The splinters and cracked stone formed a splash “boom” around them, and Cerami had stars around her head in the street’s plane nearby.

 

“You happen to know if there are more of them?”

 

“Of course there’s more. You think the Hero Commission was going to let you saunter away like that?” the dog barked. For a medium-sized canine, this one’s bark was almost as bad as his bite.

 

“One would think they have the decency to allow me a lunch break,” X, or whoever he was in this form, slumped and placed his chin on Ahu’s head. The gruff pup huffed.

 

“I don’t think wanted fugitives get those. I would snap your fingers and get going because there are more where they came from.”

 

“Sorry. Not now. Currently out of juice.”

 

“*Out of juice,*” the number nine hero growled. “This is not the time for games. Have you forgotten you revealed your identity to the world at the start of the tournament? They’re not going to overlook you even if you look like the most boring guy in existence. Especially if you’re draped over me like some wet towel.” The pup finally started to squiggle and squirm in whoever-he-was’s grip and flipped head over tail when the grip released. He chuckled at the glare sent his way by narrowed doggy eyes. “Get going you fool!”

 

“Nothing for it then,” he sighed. He sat up and placed his chin on his hand as his elbow propped his arm on his knee. “Guess I’ll have to die. There are worse ways to go then headhunted by heroes.”

 

“The tournament is going to be a headache and a half if you suddenly go missing during the halfway point. How the Hero Commission or agencies think they’ll be able to cover that, I have no idea. And don’t start on how I don’t know anything about anything, because I do know this. You ain’t dying on my watch. So get up and get going.”

 

His ribs ached at the burn filling his chest. Given how few people acknowledged his existence as person, it was always a precious surprise when the saw whoever-he-was instead of X. He was X. But he was also a man who didn’t even get to remember his name.

 

“Fine. I’m going, I’m going,” he groused standing himself up to his feet. “You wouldn’t happen to know any stocked vending machines nearby.”

 

“I think I saw one at the convenient store a block and a half east. Would that satiate your thirst and get you moving again?”

 

“If I still have my head attached to my shoulders, it should.”

 

“Keep talking like that, and you’re never getting near Xinya.”

 

“Oo. I’m in consideration for meeting Xinya,” he smirked as he and the dog hero spedwalked onto the sidewalk and to the supposed convenient store. Could be that the Civilian’s Hero was walking him into a trap. He might have just enough juice to make the dog into a permanent chalk drawing before he was eliminated. A bit petty, but if Ahu wanted his head, he would prefer the dog simply lunge straight for it. “What an honor.”

 

“Don’t flatter yourself. Xinya herself asked to meet you. She wanted to thank you for saving my life or some other nonsense that girl gets in her head.”

 

They rounded the corner, and a dozen arrows sped towards them.
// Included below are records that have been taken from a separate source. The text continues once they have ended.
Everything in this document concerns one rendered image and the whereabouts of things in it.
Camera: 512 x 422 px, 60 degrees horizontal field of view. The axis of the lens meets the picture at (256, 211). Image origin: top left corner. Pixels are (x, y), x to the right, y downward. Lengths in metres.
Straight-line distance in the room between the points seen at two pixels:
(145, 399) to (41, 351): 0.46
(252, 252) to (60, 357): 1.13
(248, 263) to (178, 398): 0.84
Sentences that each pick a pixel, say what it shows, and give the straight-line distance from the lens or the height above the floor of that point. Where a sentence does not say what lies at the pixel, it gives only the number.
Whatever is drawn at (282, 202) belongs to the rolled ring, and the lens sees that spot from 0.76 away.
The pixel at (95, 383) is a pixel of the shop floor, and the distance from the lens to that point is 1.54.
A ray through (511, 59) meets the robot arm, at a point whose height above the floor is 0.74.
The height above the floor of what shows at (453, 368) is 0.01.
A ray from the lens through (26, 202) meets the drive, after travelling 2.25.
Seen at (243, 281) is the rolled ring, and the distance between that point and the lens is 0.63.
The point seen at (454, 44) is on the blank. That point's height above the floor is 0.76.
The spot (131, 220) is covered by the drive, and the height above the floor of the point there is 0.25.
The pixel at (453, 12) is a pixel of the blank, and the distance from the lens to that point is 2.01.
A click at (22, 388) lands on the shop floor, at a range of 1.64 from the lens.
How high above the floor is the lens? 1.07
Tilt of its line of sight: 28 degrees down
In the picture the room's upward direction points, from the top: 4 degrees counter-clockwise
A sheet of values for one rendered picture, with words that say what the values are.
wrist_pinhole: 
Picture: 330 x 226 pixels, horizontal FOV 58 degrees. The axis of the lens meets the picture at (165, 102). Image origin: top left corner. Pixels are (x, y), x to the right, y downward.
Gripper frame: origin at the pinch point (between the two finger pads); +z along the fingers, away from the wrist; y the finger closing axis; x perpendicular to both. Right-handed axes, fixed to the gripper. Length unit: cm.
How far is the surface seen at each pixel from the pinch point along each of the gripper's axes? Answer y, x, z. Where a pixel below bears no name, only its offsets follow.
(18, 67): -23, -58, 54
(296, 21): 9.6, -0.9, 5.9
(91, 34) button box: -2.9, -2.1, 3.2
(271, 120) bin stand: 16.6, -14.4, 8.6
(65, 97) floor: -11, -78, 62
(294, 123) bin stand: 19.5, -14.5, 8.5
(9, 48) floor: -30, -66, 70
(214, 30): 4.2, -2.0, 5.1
He saw the vending machine, took his coin out of his pocked, and flipped it into the air.

 

“Wouldn’t want to miss the chance to meet your precious person,” X said, snap flattening them under the arrows and coin landing at their feet. Picking Ahu up, he stepped on the coin, slid through black and white shades of the convenience store’s outside wall to pop up beside the machine. Using the last of his reservoir, he snapped Crosshairs into the pole he was dashing past. The coin somersaulted between his fingers and slid into the coin slot. His regular colorful can of soda popped out. He smoothly picked it up, clicked it open, and sipped. “I better get back to the tournament then.”